Parsing Comma delimited files in J
Greetings,
There have been a number of messages in this group lately
about reading comma delimited *.csv files in J. This is something
I've been doing for years with the following verb. It works
quite well for small and modestly sized *.csv files. Large files will
have to be processed in chunks.
NB. J script begins *********************************************
CR=: 13 { a.
NB. assertion error with message
assertmsg=: [ 13!:8 ([: 0&e. ]) $ 12"_
NB. parse comma delimited *.csv files the y. argument
NB. is a comma delimited character list. The x. argument
NB. specifies alternate delimiters.

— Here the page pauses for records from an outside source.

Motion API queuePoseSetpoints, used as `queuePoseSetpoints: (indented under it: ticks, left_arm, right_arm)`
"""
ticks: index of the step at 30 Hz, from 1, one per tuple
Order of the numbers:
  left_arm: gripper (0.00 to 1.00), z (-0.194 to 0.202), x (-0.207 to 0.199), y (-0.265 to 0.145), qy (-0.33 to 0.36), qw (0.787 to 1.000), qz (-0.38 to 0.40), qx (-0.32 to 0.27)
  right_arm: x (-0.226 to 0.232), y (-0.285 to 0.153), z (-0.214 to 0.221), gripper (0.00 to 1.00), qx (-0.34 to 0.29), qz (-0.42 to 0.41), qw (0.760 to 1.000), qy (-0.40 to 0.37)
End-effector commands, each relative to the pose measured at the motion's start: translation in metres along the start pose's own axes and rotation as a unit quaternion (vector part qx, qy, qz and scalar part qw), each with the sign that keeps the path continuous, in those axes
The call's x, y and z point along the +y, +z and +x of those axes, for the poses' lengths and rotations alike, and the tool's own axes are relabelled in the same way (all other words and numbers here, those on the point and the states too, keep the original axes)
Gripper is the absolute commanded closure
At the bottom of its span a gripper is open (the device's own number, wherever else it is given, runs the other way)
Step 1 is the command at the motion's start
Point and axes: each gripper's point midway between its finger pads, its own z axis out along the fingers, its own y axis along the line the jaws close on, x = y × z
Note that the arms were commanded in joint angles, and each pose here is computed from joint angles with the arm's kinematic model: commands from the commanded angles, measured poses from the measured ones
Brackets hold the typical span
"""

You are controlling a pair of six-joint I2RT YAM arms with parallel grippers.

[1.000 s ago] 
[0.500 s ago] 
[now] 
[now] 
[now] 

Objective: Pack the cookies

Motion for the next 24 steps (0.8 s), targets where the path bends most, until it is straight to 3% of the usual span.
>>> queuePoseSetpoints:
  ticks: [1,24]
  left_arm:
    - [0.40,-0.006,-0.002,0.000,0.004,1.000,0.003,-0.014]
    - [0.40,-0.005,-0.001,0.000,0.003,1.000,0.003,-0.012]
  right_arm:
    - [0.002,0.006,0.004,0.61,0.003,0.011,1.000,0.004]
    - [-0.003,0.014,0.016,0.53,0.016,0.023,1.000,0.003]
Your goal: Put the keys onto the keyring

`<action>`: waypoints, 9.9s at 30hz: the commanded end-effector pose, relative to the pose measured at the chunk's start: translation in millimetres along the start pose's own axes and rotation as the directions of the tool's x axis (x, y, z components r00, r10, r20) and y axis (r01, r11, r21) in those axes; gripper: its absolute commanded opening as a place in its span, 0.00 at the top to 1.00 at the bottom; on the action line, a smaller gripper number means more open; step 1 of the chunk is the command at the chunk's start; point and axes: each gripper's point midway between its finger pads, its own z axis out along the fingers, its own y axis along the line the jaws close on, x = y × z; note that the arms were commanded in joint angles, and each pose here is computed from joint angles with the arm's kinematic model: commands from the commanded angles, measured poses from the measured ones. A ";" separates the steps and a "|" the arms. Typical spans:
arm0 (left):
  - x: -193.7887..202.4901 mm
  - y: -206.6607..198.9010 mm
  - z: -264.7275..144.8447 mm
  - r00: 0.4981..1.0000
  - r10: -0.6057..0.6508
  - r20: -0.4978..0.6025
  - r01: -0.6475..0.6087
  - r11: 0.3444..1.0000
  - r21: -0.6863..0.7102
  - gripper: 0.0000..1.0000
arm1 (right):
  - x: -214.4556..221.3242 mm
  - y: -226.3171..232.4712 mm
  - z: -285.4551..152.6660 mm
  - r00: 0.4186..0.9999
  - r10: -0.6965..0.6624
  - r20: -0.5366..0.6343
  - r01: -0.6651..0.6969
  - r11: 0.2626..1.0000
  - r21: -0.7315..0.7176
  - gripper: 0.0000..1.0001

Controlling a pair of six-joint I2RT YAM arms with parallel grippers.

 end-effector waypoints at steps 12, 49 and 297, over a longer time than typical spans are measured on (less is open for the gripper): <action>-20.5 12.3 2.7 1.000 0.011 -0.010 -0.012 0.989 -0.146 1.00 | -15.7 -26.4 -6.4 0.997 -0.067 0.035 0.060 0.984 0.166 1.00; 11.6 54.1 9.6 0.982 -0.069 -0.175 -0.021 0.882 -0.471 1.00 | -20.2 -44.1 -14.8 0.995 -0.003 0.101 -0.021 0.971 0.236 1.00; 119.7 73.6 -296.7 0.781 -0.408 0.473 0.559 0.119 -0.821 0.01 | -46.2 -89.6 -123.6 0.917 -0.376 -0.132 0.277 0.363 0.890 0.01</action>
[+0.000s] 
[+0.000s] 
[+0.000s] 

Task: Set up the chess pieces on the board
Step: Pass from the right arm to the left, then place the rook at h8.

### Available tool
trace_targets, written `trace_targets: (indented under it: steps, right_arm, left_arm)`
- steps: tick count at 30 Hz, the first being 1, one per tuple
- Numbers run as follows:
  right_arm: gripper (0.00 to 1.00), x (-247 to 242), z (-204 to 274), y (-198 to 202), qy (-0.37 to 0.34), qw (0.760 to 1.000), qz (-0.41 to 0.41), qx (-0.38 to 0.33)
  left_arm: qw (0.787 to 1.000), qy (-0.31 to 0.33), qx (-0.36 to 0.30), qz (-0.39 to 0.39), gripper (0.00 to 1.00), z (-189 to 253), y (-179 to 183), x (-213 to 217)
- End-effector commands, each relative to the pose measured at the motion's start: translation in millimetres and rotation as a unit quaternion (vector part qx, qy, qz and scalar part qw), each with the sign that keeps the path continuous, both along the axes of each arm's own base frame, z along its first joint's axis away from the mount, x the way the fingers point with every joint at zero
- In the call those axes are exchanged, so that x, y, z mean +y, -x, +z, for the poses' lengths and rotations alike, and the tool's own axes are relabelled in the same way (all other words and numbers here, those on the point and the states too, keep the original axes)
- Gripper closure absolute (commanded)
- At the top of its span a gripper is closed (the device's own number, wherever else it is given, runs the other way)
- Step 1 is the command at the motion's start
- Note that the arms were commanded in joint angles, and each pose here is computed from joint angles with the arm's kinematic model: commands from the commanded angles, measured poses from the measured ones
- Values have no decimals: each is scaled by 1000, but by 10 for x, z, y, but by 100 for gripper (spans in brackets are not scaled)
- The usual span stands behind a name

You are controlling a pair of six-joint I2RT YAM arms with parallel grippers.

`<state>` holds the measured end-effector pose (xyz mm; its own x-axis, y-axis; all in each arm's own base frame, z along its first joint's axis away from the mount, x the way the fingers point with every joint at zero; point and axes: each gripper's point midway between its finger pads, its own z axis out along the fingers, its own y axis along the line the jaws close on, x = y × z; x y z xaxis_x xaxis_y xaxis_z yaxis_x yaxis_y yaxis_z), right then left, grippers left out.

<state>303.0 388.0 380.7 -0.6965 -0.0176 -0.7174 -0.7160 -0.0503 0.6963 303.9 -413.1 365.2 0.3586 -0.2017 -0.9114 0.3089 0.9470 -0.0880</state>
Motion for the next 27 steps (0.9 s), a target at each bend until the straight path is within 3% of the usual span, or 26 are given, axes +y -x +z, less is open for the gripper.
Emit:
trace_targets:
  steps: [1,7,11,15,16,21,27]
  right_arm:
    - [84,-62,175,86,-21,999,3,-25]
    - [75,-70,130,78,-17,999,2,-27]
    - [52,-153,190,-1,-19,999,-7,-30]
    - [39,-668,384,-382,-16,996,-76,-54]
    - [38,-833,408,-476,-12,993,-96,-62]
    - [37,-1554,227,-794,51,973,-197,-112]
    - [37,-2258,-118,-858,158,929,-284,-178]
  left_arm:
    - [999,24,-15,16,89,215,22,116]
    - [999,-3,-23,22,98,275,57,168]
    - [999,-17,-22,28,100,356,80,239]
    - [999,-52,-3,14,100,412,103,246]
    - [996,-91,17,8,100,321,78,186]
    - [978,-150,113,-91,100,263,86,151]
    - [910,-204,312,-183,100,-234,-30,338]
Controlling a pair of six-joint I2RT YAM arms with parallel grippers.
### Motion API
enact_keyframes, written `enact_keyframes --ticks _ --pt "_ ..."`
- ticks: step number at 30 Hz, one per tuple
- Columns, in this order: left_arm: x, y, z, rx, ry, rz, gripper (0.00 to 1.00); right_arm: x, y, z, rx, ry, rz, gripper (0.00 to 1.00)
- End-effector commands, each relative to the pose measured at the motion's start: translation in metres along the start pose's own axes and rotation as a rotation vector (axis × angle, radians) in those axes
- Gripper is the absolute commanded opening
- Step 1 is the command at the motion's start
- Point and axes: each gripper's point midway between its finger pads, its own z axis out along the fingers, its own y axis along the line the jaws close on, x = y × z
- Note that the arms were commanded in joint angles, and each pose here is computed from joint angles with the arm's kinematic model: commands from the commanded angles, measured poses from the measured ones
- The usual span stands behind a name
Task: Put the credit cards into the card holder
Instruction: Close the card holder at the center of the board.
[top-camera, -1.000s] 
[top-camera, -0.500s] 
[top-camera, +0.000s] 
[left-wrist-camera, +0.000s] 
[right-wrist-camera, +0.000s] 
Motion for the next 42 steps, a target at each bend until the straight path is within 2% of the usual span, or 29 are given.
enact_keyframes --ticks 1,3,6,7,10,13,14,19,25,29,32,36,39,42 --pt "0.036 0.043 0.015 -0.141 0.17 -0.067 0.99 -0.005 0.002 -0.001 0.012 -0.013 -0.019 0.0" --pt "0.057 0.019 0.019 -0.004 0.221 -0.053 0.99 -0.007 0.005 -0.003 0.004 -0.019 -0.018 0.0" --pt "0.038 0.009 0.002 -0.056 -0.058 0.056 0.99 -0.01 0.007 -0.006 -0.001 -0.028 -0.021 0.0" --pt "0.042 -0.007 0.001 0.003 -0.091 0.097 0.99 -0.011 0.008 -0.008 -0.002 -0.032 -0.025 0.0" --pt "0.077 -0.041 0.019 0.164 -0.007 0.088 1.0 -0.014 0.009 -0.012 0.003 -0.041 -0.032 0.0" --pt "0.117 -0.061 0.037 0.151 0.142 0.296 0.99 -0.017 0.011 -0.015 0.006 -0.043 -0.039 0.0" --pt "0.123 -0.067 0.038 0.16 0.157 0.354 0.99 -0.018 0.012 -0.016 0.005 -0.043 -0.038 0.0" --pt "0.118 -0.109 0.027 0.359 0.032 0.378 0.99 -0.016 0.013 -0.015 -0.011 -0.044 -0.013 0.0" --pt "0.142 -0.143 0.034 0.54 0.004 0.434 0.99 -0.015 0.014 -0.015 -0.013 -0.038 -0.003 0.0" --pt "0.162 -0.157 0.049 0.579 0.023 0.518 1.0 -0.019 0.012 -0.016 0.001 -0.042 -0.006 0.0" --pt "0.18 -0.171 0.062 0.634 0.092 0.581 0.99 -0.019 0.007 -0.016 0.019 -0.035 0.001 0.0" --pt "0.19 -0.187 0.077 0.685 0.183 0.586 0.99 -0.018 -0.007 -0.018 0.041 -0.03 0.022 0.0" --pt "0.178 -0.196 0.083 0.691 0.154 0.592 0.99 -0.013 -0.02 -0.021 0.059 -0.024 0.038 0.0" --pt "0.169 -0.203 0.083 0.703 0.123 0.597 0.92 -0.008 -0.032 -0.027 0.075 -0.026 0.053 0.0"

Assumes LF , CRLF or LFCR
NB. delimited lines
parsecsv=: 3 : 0
',' parsecsv y.
:
'separater cannot be the " character' assertmsg -. x. -: '"'
NB. CRLF delimited *.csv text to char table
y. =. x. ,. ];._2 y. -. CR
NB. bit mask of unquoted " field delimiters
b =. -. }. ~:/\ '"' e.~ ' ' , , y.
b =. ($y.) $ b *. , x. = y.
NB. use masks to cut lines
b <;._1"1 y.
)
NB. J script ends ***********************************************
To use this verb do the following:
NB. read comma delimited text file and parse
x =. parsecsv 1!:1 <'c:\talks\rasc\mess2.csv'
NB. corner elements of parsed file
10 5 {. x
+-------------+--------+--------+--------+--------+
|<SEEN> |OBJECT_I|OBJ_ALT_|CONS_ABB|OBJ_TYPE|
+-------------+--------+--------+--------+--------+
|3/27/95 21:25|M1 |NGC1952 |Tau |PN | <-- wrong supernova
+-------------+--------+--------+--------+--------+ remnant, never
|5/25/96 1:30 |M10 |NGC6254 |Oph |GC | noticed this before
+-------------+--------+--------+--------+--------+
| |M100 |NGC4321 |Com |SG |
+-------------+--------+--------+--------+--------+
|7/21/96 0:30 |M101 |NGC5457 |UMa |SG |
+-------------+--------+--------+--------+--------+
|7/21/96 1:00 |M102 |NGC5457 |UMa |SG |
+-------------+--------+--------+--------+--------+
|9/20/96 0:30 |M103 |NGC581 |Cas |OC |
+-------------+--------+--------+--------+--------+
|3/25/95 23:40|M104 |NGC4594 |Vir |SG |
+-------------+--------+--------+--------+--------+
| |M105 |NGC3379 |Leo |EG |
+-------------+--------+--------+--------+--------+
| |M106 |NGC4258 |CVn |SG |
+-------------+--------+--------+--------+--------+
NB. top of raw data looks like:
<SEEN>,OBJECT_I,OBJ_ALT_,CONS_ABB,OBJ_TYPE,OBJ_RA,OBJ_DEC,OBJ_MAGV,OBJ_SIZE,
OBJ_BURN,OBJ_COMM,SITE,OPTICS
3/27/95 21:25,M1,NGC1952,Tau,PN,534.5,22.01,8.2,6x4,!!,SNR (1054) - Crab
Nebula,Home,125a/18e telescope
5/25/96 1:30,M10,NGC6254,Oph,GC,1657.1,-4.06,6.6,8.2,!,VII,Home,7*50 binoculars
,M100,NGC4321,Com,SG,1222.9,15.49,9.4,5.3x4.5,!,Sc - fine spiral,,
....
Hope this helps.
------------------------------------------------------------------------
"Natural selection: the ultimate focus group!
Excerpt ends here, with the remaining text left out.